* **ABOUT THIS TASK**
Copy exactly the lines of the material below that run from the one containing "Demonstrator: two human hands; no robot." through the one containing "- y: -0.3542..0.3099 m". Copy no other lines.

* **RECORDS SHOWN**

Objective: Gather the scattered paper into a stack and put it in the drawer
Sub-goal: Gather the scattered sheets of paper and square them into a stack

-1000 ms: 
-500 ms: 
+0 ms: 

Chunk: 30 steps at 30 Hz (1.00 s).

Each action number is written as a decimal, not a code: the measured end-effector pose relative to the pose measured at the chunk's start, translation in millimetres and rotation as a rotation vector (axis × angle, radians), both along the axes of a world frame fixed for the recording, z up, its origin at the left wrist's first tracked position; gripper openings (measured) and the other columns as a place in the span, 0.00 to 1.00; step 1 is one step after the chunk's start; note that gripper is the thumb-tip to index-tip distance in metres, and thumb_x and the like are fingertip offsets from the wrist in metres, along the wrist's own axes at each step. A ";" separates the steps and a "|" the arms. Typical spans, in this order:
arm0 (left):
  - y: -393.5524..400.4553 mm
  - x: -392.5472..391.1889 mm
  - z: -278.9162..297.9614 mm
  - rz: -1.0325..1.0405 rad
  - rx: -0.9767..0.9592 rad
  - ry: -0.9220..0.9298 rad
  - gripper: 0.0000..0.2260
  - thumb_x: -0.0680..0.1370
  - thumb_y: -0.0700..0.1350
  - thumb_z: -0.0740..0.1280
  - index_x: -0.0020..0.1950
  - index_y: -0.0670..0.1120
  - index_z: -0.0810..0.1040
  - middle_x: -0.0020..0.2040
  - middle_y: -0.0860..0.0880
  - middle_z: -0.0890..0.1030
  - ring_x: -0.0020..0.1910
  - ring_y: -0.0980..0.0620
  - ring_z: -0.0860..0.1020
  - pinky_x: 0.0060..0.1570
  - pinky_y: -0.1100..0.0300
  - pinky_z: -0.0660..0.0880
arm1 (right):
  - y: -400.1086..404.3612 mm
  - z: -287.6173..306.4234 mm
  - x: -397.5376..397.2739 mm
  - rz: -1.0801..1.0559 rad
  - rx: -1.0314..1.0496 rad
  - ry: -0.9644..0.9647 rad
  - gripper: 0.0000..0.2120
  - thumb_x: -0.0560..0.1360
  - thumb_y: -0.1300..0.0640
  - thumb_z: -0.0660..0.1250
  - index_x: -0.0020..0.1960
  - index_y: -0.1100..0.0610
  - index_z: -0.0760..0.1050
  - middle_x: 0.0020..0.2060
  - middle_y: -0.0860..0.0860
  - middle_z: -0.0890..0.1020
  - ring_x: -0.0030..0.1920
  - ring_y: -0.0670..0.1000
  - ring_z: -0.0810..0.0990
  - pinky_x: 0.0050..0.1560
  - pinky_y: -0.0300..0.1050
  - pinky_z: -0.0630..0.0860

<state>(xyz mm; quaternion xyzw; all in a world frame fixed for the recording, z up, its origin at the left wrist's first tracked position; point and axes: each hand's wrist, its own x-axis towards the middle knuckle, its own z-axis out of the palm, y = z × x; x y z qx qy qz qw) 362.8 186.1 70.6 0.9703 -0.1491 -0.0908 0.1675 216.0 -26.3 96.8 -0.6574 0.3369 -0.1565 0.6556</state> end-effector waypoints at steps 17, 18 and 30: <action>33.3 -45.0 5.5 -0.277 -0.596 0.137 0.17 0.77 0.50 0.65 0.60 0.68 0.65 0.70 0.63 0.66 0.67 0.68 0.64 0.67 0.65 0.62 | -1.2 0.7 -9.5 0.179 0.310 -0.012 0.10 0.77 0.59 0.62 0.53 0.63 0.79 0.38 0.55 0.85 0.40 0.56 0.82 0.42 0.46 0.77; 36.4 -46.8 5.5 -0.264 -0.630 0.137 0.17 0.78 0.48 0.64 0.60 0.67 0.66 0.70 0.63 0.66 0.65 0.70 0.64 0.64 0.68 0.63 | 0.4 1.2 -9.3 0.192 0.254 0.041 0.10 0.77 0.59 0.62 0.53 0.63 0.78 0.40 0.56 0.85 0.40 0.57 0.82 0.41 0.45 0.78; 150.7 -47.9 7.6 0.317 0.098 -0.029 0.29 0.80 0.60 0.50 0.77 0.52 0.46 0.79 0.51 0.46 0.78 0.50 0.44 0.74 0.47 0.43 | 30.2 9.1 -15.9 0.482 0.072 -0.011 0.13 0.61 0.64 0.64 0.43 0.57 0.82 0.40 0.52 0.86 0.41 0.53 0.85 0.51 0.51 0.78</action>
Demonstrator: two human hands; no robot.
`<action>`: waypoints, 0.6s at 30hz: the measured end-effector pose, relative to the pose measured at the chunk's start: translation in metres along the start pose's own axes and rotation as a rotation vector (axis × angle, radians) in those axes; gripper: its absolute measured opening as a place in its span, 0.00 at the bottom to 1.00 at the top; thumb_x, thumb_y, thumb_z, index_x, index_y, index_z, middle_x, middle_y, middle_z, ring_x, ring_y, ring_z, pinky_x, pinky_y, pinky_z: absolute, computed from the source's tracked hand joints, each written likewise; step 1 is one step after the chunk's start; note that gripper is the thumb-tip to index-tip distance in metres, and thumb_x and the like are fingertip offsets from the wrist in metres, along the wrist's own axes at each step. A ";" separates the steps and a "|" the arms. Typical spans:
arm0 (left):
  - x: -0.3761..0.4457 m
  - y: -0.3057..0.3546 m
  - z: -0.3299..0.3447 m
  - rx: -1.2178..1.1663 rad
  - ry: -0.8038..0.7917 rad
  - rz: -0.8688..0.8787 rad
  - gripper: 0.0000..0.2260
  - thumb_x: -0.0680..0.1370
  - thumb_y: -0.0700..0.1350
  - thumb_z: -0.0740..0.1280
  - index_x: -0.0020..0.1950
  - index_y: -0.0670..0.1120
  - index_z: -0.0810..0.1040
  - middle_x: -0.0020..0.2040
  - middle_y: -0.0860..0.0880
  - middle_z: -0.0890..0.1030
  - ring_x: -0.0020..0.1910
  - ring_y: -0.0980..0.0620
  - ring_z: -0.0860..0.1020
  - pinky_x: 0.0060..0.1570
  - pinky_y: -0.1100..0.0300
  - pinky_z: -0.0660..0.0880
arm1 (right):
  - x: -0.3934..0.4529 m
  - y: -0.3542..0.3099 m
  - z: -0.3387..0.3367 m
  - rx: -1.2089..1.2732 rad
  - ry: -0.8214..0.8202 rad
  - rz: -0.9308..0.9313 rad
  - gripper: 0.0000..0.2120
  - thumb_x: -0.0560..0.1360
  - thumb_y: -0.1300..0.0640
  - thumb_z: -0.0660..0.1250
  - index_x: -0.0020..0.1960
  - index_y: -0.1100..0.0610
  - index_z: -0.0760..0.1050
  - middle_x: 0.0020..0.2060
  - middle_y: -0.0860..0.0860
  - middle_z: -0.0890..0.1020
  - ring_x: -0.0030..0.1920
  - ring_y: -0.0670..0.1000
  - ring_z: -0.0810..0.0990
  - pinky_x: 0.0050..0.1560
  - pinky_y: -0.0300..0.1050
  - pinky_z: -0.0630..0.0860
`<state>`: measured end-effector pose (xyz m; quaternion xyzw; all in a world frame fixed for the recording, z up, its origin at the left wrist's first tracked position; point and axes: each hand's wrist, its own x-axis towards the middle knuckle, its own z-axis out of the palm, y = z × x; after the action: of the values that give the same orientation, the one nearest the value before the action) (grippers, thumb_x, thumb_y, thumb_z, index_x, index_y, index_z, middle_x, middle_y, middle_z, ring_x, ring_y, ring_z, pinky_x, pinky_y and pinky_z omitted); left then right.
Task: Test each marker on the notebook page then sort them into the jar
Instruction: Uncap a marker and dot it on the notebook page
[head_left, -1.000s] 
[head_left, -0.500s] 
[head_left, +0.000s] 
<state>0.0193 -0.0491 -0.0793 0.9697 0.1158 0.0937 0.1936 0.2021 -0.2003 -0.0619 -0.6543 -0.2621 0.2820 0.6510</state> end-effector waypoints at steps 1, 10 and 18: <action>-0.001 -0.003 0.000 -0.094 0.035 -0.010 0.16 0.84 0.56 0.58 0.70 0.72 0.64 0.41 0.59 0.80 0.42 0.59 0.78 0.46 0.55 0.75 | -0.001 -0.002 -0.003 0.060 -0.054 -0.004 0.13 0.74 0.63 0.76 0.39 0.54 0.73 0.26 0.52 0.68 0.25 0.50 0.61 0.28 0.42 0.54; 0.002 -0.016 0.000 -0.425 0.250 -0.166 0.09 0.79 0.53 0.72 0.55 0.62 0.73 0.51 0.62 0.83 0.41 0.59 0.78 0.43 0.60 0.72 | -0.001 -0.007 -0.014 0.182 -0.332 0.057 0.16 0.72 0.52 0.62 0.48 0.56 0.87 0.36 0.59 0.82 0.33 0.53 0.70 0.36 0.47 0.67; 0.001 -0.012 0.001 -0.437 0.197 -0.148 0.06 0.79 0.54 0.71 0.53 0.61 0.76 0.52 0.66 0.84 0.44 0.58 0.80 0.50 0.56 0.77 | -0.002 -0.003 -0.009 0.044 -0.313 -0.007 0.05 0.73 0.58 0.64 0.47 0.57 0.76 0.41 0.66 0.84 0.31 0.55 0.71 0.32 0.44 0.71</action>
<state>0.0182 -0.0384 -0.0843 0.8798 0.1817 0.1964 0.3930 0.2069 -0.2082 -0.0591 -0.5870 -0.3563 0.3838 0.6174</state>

* **RESPONSE TO THE EXERCISE**
Demonstrator: two human hands; no robot.
`<action>`: waypoints, 0.6s at 30hz: the measured end-effector pose, relative to the pose measured at the chunk's start: translation in metres along the start pose's own axes and rotation as a rotation vector (axis × angle, radians) in those axes; gripper: its absolute measured opening as a place in its span, 0.00 at the bottom to 1.00 at the top; thumb_x, thumb_y, thumb_z, index_x, index_y, index_z, middle_x, middle_y, middle_z, ring_x, ring_y, ring_z, pinky_x, pinky_y, pinky_z: absolute, computed from the source's tracked hand joints, each written likewise; step 1 is one step after the chunk's start; note that gripper is the thumb-tip to index-tip distance in metres, and thumb_x and the like are fingertip offsets from the wrist in metres, along the wrist's own axes at each step. A ";" separates the steps and a "|" the arms. Typical spans:
arm0 (left):
  - x: -0.3761..0.4457 m
  - y: -0.3057..0.3546 m
  - z: -0.3299..0.3447 m
  - rx: -1.2178..1.1663 rad
  - ry: -0.8038..0.7917 rad
  - rz: -0.8688..0.8787 rad
  - gripper: 0.0000..0.2260
  - thumb_x: -0.0680..0.1370
  - thumb_y: -0.0700..0.1350
  - thumb_z: -0.0740..0.1280
  - index_x: -0.0020..0.1950
  - index_y: -0.0670..0.1120
  - index_z: -0.0810..0.1040
  - middle_x: -0.0020..0.2040
  - middle_y: -0.0860..0.0880
  - middle_z: -0.0890..0.1030
  - ring_x: -0.0020..0.1910
  - ring_y: -0.0980..0.0620
  - ring_z: -0.0860..0.1020
  - pinky_x: 0.0060..0.1570
  - pinky_y: -0.1100..0.0300
  - pinky_z: -0.0660..0.0880
arm1 (right):
  - x: -0.3934..0.4529 m
  - y: -0.3542..0.3099 m

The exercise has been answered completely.